How it works: The science behind telepathy

Date:12 December 2019 Author: Lucinda Dordley

Scientists have been intrigued by extrasensory perception (ESP) for decades now. This refers to information that is received outside of our five senses – touch, sight, hearing, smell and taste. ESP includes phenomena such as telepathy, clairvoyance and the knowledge of future events.

These phenomena cannot be measured, and are often dismissed as figments of the imagination or fantasy.

Over the years, studies have found that we have the ability to “read” one another’s minds, as we have neurons in our brains that are known as automatic mirrors. A mirror neuron is a neuron that fires when someone carries out an act, and also views someone else carrying out the same act. Such behaviour has been noted in primates as well.

These mirrors help us automatically understand the emotions of others, and sometimes their intentions as well.

In one such study, Professor Gegor Domes of Rostock University in Germany found that there are some drugs that can enhance this sense. Domes and his colleagues found that the ability to better interpret these social cues can be helped by oxytocin, a hormone that creates a sense of trust. It also aids in enhancing social behaviour.

In 2008, another study was conducted by psychiatrist Ganesan Venkatasubramanian. Here, a mentalist – someone who is reportedly telepathic – was asked to participate, as well as a control subject. The mentalist was asked to recreate a picture that was hidden. Venkatasubramanian’s investigation found that the mentalist was able to successfully recreate the image – although not exactly the same, it was similar enough to be passable. The investigations also found that while the mentalist was drawing the image, the right parahippocampal gyrus (PHG) was active. This region plays an important role in memory encoding and retrieval.

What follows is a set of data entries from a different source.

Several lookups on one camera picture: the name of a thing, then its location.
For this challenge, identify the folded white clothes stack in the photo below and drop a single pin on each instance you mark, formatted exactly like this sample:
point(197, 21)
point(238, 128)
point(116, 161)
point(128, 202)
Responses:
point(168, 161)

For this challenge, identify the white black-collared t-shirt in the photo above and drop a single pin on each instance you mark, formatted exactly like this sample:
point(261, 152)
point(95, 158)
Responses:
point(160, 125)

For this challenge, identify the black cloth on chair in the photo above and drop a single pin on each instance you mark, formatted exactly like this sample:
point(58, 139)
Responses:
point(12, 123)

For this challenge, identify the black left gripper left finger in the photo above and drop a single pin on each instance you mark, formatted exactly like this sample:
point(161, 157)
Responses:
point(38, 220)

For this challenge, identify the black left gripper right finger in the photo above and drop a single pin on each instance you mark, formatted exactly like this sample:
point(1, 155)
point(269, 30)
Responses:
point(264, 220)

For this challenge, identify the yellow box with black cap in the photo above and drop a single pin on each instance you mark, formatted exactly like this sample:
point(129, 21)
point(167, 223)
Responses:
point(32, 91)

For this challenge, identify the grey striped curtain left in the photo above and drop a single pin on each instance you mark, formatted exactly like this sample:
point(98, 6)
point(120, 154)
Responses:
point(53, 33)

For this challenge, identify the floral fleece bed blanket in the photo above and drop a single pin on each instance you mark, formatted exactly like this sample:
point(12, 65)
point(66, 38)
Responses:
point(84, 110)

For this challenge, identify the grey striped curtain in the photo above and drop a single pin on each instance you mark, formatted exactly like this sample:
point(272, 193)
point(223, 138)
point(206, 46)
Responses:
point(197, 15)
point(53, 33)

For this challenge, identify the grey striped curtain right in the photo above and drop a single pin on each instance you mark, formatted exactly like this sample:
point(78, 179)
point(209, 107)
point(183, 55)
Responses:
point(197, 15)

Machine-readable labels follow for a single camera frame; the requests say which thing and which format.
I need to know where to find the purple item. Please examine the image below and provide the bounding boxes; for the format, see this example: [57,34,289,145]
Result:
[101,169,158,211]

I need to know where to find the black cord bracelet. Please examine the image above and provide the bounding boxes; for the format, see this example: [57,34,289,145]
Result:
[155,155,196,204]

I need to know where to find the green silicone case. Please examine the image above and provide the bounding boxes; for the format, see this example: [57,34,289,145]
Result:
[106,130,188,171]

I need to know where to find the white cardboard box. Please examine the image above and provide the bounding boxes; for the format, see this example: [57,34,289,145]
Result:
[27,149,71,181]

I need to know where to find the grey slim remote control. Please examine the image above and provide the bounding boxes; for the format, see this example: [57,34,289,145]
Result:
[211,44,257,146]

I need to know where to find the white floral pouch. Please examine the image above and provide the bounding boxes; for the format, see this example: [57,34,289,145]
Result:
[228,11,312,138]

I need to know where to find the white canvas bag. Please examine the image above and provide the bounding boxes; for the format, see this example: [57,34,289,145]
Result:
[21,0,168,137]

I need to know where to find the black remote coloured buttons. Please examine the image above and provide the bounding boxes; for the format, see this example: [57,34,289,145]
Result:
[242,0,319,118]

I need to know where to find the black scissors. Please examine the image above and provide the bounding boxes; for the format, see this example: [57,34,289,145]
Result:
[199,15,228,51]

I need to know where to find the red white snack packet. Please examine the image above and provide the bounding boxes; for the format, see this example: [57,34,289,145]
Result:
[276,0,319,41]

Reportedly, the biological predisposition of transferring thoughts is not just limited to humans. It is believed that birds who flock and wheel together are similar to telepathy.  Experimental physicist Jure Demsar and computer scientist Iztok Lebar Bajek demonstrated that such group behaviour may be explained by language-related rule-based computational systems. This suggests that there may be a built-in logic behind group behaviour, and they do not necessarily transcend the laws of nature.

Based on preliminary research, scientists found that:

– Our brains are wired to pick up subtle social cues

– Our brains are also wired to reflect intentions and emotions in the presence of others

– Our brains cannot as easily across large distances

– If there are people with telepathic abilities, some are more capable than others

– The hippocampal and parahippocampal brain regions may be involved in telepathic communication, as they are also involved in integrating memories and detecting subtle aspects of language communication.